Administrator and 4th Governor of Bayelsa State
- In office 9 July 1998 – 29 May 1999
- Preceded by: Omoniyi Caleb Olubolade
- Succeeded by: Diepreye Alamieyeseigha

= Paul Obi =

Nigerian politician

Paul Edor Obi is a Nigerian retired lieutenant colonel who served as military administrator of Bayelsa State from July 1998 to May 1999, during the transitional regime of General Abdulsalami Abubakar.

==Early career==

Obi graduated from the U.S. Army Aviation School in Fort Rucker, Alabama, and earned a Higher Diploma in Aviation Technology. He also graduated from the Armed Forces Command and Staff College, Jaji.
He served in the military for over 23 years.
He was a platoon commander under the United Nations Interim Force in Lebanon.

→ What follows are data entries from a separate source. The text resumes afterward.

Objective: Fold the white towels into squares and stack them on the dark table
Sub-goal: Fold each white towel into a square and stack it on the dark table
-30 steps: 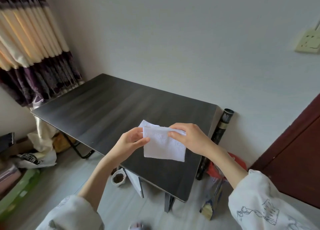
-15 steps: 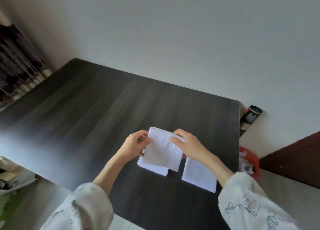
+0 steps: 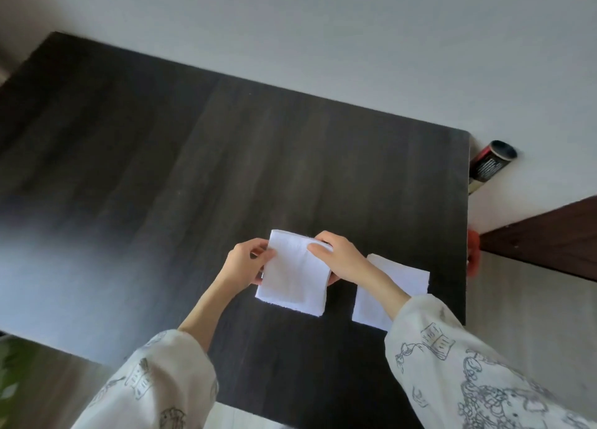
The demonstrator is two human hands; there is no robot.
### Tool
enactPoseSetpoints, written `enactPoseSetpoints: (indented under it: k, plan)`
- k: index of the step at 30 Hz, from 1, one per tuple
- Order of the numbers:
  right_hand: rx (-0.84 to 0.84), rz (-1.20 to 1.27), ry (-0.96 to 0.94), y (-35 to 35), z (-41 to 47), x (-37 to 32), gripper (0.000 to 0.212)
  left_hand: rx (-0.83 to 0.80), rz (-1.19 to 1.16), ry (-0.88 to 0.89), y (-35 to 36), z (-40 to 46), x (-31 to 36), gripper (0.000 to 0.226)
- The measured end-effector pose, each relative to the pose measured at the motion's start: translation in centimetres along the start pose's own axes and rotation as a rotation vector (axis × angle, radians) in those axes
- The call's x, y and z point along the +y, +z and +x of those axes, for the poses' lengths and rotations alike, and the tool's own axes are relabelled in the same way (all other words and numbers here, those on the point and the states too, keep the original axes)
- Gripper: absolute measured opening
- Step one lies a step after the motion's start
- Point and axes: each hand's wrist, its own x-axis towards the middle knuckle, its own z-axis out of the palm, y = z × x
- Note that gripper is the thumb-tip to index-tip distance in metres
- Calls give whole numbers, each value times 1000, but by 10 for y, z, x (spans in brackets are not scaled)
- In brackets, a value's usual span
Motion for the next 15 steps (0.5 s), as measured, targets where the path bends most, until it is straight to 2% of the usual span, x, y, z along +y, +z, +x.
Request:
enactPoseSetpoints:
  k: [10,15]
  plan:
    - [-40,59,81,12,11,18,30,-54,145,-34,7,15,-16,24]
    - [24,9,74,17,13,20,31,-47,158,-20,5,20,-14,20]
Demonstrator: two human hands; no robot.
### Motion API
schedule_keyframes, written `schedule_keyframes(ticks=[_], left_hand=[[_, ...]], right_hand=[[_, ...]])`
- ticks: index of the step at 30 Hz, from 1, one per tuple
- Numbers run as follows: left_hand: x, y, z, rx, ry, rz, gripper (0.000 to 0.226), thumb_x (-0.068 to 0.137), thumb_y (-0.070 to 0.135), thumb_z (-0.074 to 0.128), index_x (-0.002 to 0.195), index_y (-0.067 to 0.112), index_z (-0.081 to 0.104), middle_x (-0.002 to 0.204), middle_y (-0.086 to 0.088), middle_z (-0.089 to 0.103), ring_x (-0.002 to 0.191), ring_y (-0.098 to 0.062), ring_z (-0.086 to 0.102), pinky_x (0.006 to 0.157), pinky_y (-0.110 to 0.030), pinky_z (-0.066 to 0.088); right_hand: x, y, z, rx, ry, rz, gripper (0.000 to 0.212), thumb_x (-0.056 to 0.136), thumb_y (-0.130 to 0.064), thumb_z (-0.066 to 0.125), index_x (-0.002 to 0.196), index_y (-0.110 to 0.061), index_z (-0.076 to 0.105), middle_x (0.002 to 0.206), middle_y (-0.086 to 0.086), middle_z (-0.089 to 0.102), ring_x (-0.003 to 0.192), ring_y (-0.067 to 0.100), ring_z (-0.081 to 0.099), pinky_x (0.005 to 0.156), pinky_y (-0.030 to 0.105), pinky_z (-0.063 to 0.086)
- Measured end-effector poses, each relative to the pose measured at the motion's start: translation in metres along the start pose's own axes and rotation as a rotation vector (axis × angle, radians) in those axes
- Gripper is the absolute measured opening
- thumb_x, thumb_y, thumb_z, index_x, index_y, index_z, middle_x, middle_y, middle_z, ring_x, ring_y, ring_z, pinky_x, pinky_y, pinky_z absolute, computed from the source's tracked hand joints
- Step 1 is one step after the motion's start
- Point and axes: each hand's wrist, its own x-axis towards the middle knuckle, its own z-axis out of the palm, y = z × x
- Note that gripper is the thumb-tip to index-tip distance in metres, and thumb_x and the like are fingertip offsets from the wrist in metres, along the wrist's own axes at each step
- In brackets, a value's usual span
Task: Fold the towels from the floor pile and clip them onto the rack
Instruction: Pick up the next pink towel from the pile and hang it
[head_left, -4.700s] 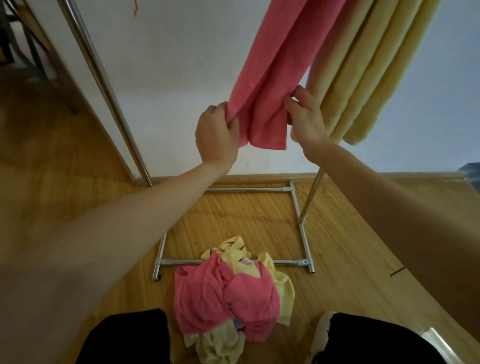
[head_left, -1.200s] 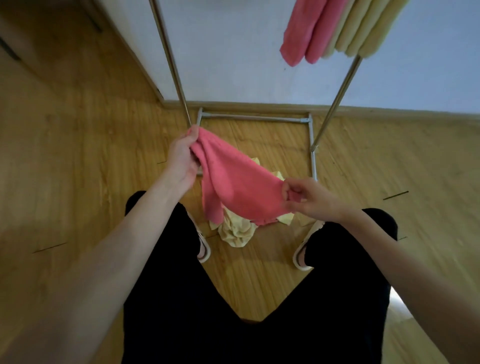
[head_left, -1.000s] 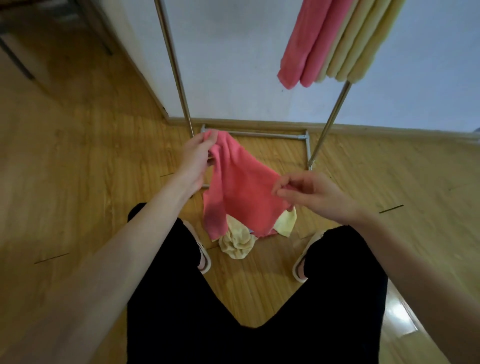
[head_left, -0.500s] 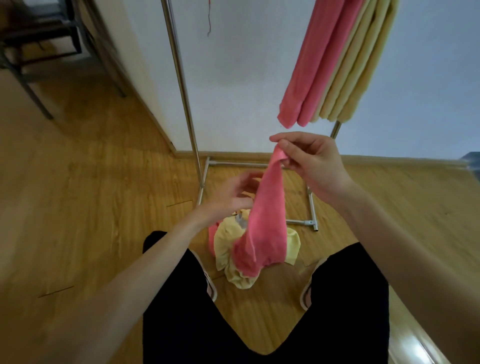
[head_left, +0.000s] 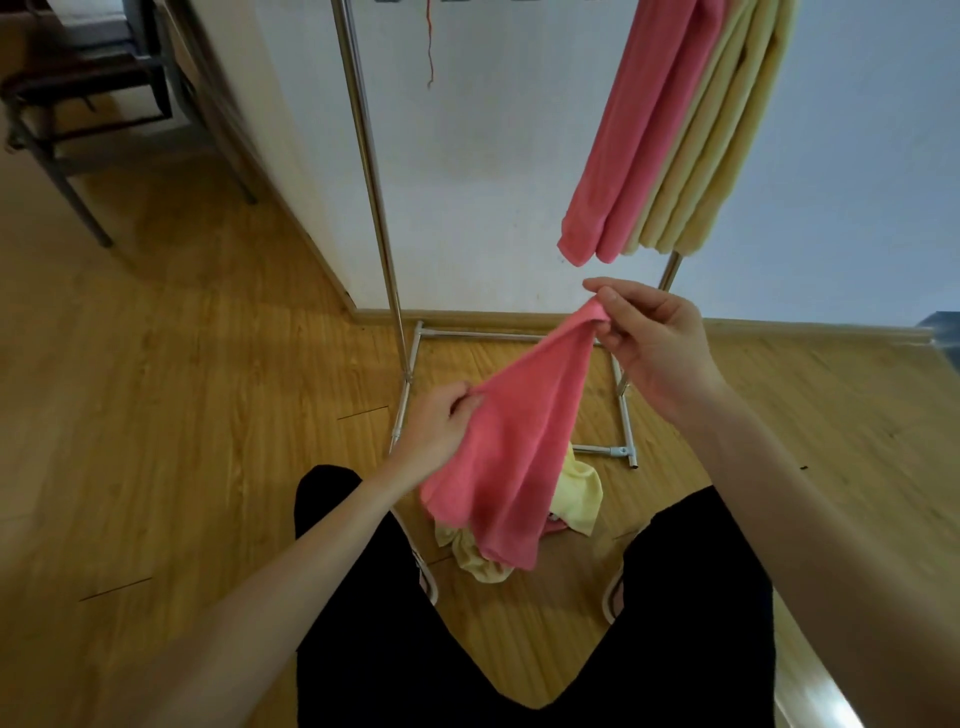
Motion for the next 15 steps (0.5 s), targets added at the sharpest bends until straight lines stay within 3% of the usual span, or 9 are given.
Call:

==Bayelsa State administrator==

Obi was appointed military administrator of Bayelsa State in July 1998.
On 11 December 1998, demonstrators marched towards Government House in Yenagoa to convey their grievances.
Troops opened fire, killing some and injuring many others.
Following continued civil disturbances, on 30 December 1998 he declared a state of emergency, suspending all civil liberties and imposing a dusk-to-dawn curfew.
The Niger Delta Volunteer Force (NDVF) leaders described this as an "outright declaration of war on the Ijaws".
The curfew was lifted on 4 January 1999 after the government "deployed warships and more troops in Niger Delta areas to quell violent protests by restive Ijaw youths".

Obi was a member of the Niger Delta Development Option Committee, which prepared the initial blueprint for development of the Niger Delta region.
In April 1999 he met with selected Ijaw leaders at state house in Yenagoa. He said the Federal Government wanted to help develop the state, and urged the people to "embrace the path of peace and dialogue at all times".
He handed over to the elected civilian governor Diepreye Alamieyeseigha at the start of the Nigerian Fourth Republic on 29 May 1999.

==Later career==

After retiring, Obi became a security consultant and was chairman/chief executive officer of Pauliza Limited. He was appointed to the board of directors of several companies, including United Mortgage, Standard Alliance Insurance, Concert Alliance, Next Generation Wireless, Rode & Roke and Lagos Business School Alumni.

He was arraigned over alleged fraud in March 2022.